Only the lines below, from the one with "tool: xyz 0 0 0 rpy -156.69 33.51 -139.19" through the one with "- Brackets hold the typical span", are to be written out, exactly.

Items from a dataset

━━━━━━━━

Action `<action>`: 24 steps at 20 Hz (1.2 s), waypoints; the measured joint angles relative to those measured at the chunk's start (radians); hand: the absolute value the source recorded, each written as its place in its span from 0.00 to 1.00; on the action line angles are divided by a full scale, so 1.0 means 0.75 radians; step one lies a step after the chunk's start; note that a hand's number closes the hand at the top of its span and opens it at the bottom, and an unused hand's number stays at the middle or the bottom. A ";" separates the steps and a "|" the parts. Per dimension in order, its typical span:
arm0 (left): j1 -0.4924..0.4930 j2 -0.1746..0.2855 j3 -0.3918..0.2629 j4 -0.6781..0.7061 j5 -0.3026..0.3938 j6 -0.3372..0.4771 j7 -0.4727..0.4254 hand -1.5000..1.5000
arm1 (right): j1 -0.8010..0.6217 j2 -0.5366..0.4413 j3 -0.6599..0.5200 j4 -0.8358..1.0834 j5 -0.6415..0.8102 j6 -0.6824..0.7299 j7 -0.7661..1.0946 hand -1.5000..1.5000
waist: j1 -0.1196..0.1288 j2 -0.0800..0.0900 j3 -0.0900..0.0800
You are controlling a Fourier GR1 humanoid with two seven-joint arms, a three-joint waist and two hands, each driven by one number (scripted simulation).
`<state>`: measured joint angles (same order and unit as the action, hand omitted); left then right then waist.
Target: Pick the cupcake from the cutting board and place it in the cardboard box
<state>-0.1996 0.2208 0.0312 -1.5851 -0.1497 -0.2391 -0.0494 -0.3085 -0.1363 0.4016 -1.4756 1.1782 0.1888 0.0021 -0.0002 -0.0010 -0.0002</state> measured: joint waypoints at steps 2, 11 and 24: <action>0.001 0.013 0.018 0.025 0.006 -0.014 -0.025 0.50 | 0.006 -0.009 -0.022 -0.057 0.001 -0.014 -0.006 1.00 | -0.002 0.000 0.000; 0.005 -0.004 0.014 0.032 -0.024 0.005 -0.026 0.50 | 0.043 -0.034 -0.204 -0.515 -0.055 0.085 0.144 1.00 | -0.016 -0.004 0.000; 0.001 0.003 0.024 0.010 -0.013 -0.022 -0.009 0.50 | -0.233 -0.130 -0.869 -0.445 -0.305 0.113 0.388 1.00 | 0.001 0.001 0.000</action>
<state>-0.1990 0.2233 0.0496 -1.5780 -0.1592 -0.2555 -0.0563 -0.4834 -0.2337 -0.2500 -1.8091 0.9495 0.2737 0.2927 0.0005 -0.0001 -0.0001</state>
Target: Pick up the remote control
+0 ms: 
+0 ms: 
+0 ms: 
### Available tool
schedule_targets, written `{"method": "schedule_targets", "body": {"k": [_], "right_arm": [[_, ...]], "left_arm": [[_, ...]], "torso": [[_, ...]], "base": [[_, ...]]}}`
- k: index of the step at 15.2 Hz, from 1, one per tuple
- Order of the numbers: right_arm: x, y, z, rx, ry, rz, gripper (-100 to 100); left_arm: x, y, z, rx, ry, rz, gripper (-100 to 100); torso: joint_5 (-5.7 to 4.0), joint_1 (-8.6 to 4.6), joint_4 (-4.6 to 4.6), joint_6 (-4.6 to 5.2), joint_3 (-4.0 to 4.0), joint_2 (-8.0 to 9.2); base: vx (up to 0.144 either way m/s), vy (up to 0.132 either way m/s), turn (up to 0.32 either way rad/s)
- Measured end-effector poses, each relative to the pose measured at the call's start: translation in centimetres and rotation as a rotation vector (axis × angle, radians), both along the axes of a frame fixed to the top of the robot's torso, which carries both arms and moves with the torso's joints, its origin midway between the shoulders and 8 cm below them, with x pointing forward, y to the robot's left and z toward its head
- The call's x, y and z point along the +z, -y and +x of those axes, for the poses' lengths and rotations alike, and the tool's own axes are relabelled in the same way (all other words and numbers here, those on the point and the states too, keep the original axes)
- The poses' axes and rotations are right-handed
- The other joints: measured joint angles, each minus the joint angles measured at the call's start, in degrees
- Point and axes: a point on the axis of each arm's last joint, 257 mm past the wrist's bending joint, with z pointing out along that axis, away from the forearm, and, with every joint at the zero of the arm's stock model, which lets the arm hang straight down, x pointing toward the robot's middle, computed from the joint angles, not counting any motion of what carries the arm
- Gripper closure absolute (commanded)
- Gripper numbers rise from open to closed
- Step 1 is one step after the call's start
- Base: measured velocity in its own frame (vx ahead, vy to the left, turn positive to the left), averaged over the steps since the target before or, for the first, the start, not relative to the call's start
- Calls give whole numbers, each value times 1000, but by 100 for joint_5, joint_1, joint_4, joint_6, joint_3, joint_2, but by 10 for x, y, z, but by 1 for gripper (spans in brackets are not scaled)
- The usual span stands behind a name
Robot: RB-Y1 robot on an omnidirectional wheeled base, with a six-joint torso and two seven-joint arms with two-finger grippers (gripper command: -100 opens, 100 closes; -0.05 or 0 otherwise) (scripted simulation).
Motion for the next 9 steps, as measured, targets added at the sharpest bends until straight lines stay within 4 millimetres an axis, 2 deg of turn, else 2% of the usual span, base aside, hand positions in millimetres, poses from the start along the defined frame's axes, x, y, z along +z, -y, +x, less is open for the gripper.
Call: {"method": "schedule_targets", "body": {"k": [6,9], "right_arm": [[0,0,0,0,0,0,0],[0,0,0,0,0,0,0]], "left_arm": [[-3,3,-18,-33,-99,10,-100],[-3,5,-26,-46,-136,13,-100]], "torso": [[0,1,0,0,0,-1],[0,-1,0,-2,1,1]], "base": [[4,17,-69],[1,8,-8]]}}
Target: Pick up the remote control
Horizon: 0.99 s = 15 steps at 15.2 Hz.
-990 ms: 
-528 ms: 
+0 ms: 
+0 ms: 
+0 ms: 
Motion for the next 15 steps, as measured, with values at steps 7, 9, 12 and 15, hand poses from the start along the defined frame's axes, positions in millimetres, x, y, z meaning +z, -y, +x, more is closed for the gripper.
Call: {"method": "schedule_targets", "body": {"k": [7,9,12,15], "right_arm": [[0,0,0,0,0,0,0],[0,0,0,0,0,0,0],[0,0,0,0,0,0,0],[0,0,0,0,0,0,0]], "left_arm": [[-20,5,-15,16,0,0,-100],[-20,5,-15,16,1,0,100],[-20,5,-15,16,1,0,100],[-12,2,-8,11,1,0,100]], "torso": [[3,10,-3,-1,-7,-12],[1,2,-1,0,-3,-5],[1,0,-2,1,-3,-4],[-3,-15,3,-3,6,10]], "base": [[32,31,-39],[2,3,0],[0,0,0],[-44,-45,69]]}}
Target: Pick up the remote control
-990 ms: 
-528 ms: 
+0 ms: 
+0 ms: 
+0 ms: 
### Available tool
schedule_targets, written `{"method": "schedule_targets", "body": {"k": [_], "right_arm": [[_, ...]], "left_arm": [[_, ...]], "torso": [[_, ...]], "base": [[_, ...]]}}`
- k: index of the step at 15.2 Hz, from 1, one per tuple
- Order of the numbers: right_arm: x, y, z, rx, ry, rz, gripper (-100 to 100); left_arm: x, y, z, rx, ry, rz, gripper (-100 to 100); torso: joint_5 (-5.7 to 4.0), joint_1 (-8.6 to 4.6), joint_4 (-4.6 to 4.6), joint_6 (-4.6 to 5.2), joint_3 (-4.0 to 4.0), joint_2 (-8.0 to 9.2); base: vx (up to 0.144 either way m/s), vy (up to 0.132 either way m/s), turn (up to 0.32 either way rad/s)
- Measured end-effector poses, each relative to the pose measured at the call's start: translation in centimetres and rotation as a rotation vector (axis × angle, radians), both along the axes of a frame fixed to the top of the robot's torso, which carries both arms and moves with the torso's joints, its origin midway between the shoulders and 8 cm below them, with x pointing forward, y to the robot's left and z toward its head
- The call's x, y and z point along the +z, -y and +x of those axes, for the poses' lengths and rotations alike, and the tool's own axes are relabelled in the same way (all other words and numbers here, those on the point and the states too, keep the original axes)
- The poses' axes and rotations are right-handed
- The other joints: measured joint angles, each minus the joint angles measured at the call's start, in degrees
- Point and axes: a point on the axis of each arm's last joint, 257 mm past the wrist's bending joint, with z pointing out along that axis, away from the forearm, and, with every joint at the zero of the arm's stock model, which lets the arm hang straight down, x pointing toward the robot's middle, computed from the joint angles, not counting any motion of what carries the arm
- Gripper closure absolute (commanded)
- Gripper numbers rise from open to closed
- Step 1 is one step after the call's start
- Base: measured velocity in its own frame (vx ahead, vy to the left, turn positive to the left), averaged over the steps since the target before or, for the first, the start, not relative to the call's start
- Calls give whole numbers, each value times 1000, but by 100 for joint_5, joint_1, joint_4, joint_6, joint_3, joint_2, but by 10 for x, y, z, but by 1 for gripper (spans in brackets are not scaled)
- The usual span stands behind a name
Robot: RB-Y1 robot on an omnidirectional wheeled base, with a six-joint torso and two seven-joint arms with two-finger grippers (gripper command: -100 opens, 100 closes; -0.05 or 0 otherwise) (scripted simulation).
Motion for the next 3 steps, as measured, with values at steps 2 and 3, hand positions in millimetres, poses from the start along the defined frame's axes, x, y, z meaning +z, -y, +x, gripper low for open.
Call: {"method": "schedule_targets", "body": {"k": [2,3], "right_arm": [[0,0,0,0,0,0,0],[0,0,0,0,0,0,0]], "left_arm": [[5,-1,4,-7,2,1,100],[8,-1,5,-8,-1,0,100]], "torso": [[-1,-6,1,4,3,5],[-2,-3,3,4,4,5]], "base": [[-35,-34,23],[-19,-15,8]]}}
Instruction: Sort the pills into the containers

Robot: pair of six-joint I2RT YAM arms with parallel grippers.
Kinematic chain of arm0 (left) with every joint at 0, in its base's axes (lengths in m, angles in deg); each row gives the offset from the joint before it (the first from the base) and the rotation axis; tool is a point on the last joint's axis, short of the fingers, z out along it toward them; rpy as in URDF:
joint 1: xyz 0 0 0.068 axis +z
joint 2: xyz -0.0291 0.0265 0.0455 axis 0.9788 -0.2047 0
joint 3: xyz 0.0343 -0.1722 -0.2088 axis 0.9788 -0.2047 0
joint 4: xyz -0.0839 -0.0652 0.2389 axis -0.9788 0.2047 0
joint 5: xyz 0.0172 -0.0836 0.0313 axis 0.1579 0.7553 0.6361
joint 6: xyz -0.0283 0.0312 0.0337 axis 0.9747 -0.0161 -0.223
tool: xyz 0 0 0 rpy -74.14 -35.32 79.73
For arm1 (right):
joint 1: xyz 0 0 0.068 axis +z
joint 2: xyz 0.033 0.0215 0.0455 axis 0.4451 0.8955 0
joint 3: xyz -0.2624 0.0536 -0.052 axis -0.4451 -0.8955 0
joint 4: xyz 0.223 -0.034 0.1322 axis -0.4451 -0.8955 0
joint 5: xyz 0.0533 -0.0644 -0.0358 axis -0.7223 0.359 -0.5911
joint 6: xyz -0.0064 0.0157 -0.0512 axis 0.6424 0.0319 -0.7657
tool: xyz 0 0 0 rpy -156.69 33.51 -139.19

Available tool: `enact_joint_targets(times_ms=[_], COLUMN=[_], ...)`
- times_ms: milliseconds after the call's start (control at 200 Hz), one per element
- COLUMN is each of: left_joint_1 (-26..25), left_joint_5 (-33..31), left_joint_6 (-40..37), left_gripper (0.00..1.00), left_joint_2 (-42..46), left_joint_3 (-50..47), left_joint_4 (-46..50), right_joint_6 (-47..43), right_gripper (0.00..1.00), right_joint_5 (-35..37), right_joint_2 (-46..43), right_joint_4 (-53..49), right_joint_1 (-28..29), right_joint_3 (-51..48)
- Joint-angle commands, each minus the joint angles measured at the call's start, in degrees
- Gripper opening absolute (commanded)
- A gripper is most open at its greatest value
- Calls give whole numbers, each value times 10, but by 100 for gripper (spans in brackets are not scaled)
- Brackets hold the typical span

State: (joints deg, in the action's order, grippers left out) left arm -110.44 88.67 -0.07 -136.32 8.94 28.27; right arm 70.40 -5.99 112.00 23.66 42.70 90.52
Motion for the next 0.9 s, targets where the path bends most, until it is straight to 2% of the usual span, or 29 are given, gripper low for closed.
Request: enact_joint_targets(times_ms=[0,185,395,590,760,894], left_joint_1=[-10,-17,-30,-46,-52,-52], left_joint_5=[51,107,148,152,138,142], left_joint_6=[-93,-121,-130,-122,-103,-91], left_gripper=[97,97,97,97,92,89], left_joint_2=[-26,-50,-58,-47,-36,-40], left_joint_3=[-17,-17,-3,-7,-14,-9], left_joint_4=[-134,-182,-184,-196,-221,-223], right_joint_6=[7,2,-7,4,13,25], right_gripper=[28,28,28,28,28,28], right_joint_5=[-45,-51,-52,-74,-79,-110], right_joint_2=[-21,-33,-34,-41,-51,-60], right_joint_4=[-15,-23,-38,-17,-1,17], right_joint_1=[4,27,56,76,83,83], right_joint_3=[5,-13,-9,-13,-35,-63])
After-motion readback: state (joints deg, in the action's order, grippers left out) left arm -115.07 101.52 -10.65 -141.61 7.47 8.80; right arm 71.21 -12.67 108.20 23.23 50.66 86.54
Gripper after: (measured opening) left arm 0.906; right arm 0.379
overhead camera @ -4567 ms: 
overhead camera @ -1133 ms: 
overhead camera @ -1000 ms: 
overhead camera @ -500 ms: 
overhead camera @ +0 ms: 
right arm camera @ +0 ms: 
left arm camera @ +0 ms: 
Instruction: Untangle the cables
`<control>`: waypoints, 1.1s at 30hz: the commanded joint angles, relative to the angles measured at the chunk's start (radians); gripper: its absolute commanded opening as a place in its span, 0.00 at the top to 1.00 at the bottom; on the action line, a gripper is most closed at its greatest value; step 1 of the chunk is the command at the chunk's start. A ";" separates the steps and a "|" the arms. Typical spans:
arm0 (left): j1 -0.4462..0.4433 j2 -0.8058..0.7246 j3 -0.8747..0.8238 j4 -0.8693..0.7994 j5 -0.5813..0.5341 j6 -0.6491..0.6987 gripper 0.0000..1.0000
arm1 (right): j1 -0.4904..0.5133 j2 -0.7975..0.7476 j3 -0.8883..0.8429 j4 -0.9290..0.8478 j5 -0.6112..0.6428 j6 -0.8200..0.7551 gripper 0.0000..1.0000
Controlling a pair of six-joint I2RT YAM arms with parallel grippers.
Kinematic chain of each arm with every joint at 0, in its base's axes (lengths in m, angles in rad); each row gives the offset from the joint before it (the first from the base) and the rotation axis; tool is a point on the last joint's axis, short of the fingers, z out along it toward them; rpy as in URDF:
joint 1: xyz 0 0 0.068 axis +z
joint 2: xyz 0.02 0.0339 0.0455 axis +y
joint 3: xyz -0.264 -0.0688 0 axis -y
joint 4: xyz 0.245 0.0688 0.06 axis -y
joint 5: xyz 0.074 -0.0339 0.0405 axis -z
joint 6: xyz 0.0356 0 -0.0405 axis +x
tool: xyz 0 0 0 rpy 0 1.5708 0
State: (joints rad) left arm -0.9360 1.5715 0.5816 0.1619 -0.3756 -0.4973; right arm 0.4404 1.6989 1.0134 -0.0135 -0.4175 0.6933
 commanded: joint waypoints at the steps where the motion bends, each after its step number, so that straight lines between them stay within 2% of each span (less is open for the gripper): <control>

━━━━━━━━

### RESULT OF THE EXERCISE
tool: xyz 0 0 0 rpy -156.69 33.51 -139.19

Available tool: `enact_joint_targets(times_ms=[_], COLUMN=[_], ...)`
- times_ms: milliseconds after the call's start (control at 200 Hz), one per element
- COLUMN is each of: left_joint_1 (-26..25), left_joint_5 (-33..31), left_joint_6 (-40..37), left_gripper (0.00..1.00), left_joint_2 (-42..46), left_joint_3 (-50..47), left_joint_4 (-46..50), right_joint_6 (-47..43), right_gripper (0.00..1.00), right_joint_5 (-35..37), right_joint_2 (-46..43), right_joint_4 (-53..49), right_joint_1 (-28..29), right_joint_3 (-51..48)
- Joint-angle commands, each minus the joint angles measured at the call's start, in degrees
- Gripper opening absolute (commanded)
- A gripper is most open at its greatest value
- Calls give whole numbers, each value times 10, but by 100 for gripper (spans in brackets are not scaled)
- Brackets hold the typical span

The exercise is done, with nothing left to add.